**WORK TO COMPLETE**. Each line below with the word "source" needs to be copied.
--- EXTRACTED RECORDS Enclosed Below ---
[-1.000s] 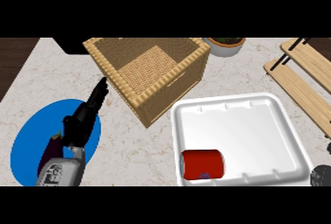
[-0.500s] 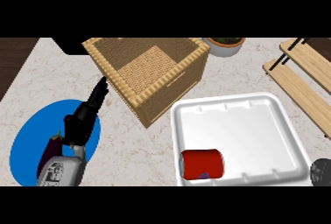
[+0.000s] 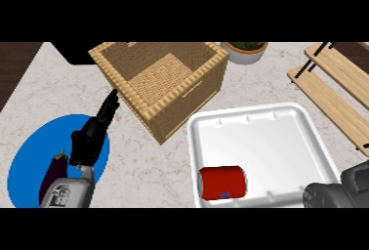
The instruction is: Pick the bell pepper from the tray and place it in the tiered shelf
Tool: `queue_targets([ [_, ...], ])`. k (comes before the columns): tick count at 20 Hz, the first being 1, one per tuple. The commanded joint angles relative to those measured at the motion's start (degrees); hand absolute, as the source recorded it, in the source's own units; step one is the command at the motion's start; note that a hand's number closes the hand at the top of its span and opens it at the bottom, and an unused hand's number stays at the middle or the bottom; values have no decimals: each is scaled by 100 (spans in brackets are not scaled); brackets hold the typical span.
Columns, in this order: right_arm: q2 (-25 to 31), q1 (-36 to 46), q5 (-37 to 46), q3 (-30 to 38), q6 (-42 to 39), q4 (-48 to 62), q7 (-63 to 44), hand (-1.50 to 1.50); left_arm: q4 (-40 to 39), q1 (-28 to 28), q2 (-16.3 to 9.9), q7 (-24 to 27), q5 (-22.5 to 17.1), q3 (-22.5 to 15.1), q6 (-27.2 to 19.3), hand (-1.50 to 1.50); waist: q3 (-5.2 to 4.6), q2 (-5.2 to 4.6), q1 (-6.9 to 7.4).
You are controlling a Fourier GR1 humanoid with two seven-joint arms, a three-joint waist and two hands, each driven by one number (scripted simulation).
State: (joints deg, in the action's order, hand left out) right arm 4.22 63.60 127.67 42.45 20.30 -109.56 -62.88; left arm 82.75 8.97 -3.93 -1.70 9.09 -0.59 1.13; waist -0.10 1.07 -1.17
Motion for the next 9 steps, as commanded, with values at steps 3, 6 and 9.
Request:
queue_targets([
  [3,-410,-504,135,-458,-2187,-1993,109,-150,-59,17,-92,12,-63,140,20,0,-1,16,-41],
  [6,-417,-617,332,-911,-3194,-2849,253,-150,49,142,-150,-98,-96,146,93,0,-5,33,12],
  [9,-418,-611,622,-1521,-4147,-3687,512,-150,-97,-8,73,110,66,-8,-108,0,-10,1,-3],
])
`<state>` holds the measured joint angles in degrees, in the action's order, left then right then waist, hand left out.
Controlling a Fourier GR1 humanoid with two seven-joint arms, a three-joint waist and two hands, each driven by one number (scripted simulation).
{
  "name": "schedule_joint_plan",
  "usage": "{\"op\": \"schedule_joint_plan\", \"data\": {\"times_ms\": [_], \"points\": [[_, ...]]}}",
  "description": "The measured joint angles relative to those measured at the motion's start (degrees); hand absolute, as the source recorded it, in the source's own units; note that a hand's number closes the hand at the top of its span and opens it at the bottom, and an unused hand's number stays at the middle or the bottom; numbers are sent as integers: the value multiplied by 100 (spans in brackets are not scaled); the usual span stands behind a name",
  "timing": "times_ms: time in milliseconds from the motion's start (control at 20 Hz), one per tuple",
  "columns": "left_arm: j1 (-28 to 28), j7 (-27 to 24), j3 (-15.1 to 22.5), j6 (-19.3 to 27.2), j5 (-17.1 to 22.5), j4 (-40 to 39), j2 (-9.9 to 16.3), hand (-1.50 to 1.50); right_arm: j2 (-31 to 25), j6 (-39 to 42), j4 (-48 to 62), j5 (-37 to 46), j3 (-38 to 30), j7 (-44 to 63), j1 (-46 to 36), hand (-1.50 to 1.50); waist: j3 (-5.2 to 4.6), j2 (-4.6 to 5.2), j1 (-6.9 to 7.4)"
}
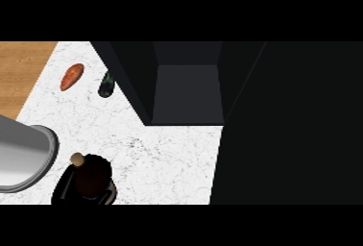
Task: Pick up the wine, place it into the cabinet and close the cabinet
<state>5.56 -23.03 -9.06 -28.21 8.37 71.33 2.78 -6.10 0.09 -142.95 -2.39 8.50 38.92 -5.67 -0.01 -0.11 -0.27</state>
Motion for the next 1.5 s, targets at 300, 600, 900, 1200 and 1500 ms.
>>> {"op": "schedule_joint_plan", "data": {"times_ms": [300, 600, 900, 1200, 1500], "points": [[-743, -564, -488, 462, -229, -695, 391, 150, 28, 73, 11, -8, 21, -173, 132, -150, -2, 7, -34], [-869, -1225, -535, 840, -472, -745, 406, 150, 11, 106, 41, -26, -188, -152, -22, -150, 0, 5, 2], [-818, -1213, -546, 933, -298, -86, 360, 150, 13, 139, 14, -40, -165, -66, 11, -150, 2, -3, 16], [-712, -67, -230, 897, 160, 1168, 105, 150, 57, 175, 26, -60, -184, -71, 70, -150, 5, -12, 30], [-629, 909, 204, 1224, 180, 2281, -119, 150, 123, 147, 17, -47, -70, -61, 110, -150, 4, -9, 23]]}}
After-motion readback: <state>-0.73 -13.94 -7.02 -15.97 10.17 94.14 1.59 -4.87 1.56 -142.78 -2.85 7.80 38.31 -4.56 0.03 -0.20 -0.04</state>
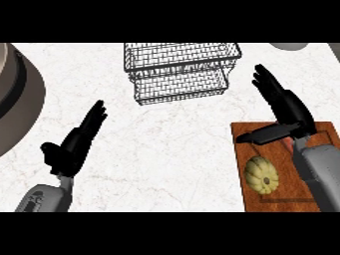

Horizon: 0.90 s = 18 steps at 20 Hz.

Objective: Pick the sweet potato from the cutting board and place it in the tiered basket

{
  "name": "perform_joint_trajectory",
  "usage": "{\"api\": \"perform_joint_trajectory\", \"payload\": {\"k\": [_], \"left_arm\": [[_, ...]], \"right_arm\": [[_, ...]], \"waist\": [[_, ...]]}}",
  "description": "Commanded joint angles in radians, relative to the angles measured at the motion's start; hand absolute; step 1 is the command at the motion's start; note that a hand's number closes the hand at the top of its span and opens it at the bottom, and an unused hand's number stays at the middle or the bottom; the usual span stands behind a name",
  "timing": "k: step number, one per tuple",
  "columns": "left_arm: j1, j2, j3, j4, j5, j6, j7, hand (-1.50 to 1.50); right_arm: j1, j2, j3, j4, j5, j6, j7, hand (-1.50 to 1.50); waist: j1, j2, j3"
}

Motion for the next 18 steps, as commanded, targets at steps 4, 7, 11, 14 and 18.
{"api": "perform_joint_trajectory", "payload": {"k": [4, 7, 11, 14, 18], "left_arm": [[-0.012, 0.001, 0.009, 0.021, -0.011, -0.004, 0.006, 0.00], [0.024, -0.007, -0.001, 0.034, -0.005, -0.025, -0.036, 0.00], [-0.008, 0.004, 0.005, 0.014, -0.003, -0.021, 0.017, 0.00], [0.029, -0.017, -0.019, 0.000, -0.020, -0.013, -0.012, 0.00], [0.039, 0.009, 0.009, -0.011, -0.004, -0.047, -0.003, 0.00]], "right_arm": [[-0.063, -0.279, 0.019, -0.187, 0.121, 0.090, 0.184, -1.50], [-0.116, -0.449, 0.087, -0.184, 0.245, 0.197, 0.260, -1.50], [-0.153, -0.602, 0.199, -0.257, 0.330, 0.392, 0.370, -1.50], [-0.197, -0.693, 0.211, -0.322, 0.304, 0.547, 0.441, -1.50], [-0.152, -0.626, 0.225, -0.480, 0.249, 0.587, 0.628, -1.50]], "waist": [[-0.024, -0.012, -0.004], [-0.013, -0.012, -0.008], [-0.007, -0.014, -0.007], [-0.004, -0.012, -0.005], [-0.006, -0.007, -0.002]]}}
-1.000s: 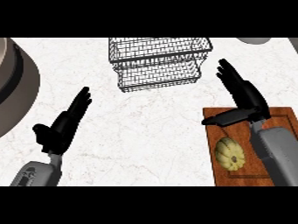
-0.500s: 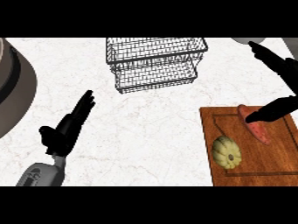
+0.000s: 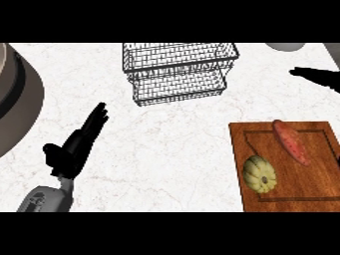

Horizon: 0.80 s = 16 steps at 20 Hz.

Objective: Pick the sweet potato from the cutting board and place it in the tiered basket

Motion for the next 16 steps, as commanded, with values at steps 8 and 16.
{"api": "perform_joint_trajectory", "payload": {"k": [8, 16], "left_arm": [[0.019, -0.015, 0.040, -0.029, -0.018, -0.033, 0.000, 0.00], [-0.033, -0.047, 0.044, 0.027, -0.050, -0.027, -0.016, 0.00]], "right_arm": [[0.124, 0.104, -0.073, -0.176, 0.066, 0.100, 0.246, -1.50], [0.149, 0.203, 0.022, -0.157, 0.286, 0.059, 0.370, -1.50]], "waist": [[0.009, 0.009, 0.004], [0.015, 0.012, 0.003]]}}
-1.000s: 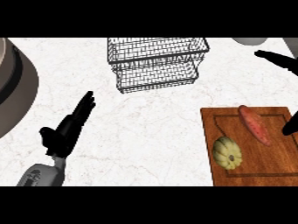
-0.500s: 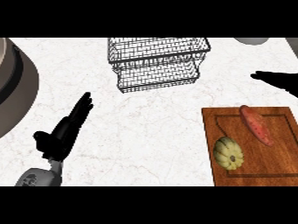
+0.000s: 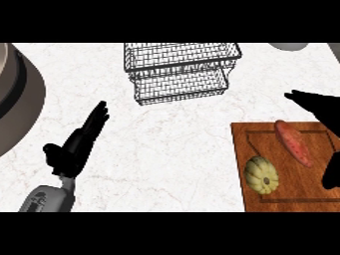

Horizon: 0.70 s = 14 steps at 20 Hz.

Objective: Pick the sweet potato from the cutting board and place it in the tiered basket

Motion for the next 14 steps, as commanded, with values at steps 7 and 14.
{"api": "perform_joint_trajectory", "payload": {"k": [7, 14], "left_arm": [[0.033, -0.031, 0.008, -0.033, -0.041, -0.012, 0.018, 0.00], [-0.007, -0.050, 0.040, -0.006, -0.061, -0.022, 0.028, 0.00]], "right_arm": [[0.119, 0.120, -0.041, 0.116, 0.206, -0.006, -0.128, -1.50], [0.129, 0.215, -0.060, 0.195, 0.347, -0.013, -0.141, -1.50]], "waist": [[0.001, 0.000, 0.001], [0.002, 0.001, 0.000]]}}
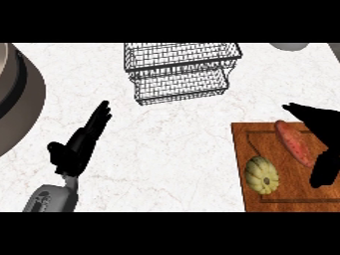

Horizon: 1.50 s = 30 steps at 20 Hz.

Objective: Pick the sweet potato from the cutting board and place it in the tiered basket

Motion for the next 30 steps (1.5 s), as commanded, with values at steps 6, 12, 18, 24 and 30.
{"api": "perform_joint_trajectory", "payload": {"k": [6, 12, 18, 24, 30], "left_arm": [[0.017, -0.030, 0.012, 0.067, -0.046, -0.024, -0.074, 0.00], [0.041, -0.049, 0.016, -0.050, -0.048, -0.015, 0.009, 0.00], [0.027, -0.018, 0.069, -0.034, -0.039, -0.078, 0.003, 0.00], [0.023, -0.041, 0.053, -0.033, -0.063, -0.059, 0.019, 0.00], [0.022, -0.053, 0.083, 0.015, -0.082, -0.075, -0.029, 0.00]], "right_arm": [[-0.010, 0.066, -0.050, 0.231, 0.171, -0.057, -0.173, -1.50], [0.093, 0.135, -0.034, 0.216, 0.272, -0.110, -0.205, -1.50], [0.023, 0.167, -0.092, 0.368, 0.346, -0.124, -0.351, -1.50], [-0.004, 0.194, -0.147, 0.322, 0.301, -0.176, -0.449, 1.50], [0.036, 0.260, -0.163, 0.263, 0.365, -0.160, -0.444, 1.50]], "waist": [[0.003, 0.002, 0.000], [0.000, -0.001, 0.000], [0.003, 0.000, 0.000], [0.001, 0.000, 0.000], [-0.001, 0.000, 0.000]]}}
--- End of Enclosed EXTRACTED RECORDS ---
**PROBLEM SOLUTION**.
Tool: `queue_targets([ [_, ...], ])`. k (comes before the columns): tick count at 20 Hz, the first being 1, one per tuple. The commanded joint angles relative to those measured at the motion's start (degrees); hand absolute, as the source recorded it, in the source's own units; step one is the command at the motion's start; note that a hand's number closes the hand at the top of its span and opens it at the bottom, and an unused hand's number stays at the middle or the bottom; values have no decimals: each is scaled by 100 (spans in brackets are not scaled); brackets hold the typical span.
  "description": "The measured joint angles relative to those measured at the motion's start (degrees); hand absolute, as the source recorded it, in the source's own units; note that a hand's number closes the hand at the top of its span and opens it at the bottom, and an unused hand's number stays at the middle or the bottom; numbers are sent as integers: the value multiplied by 100 (spans in brackets are not scaled); the usual span stands behind a name",

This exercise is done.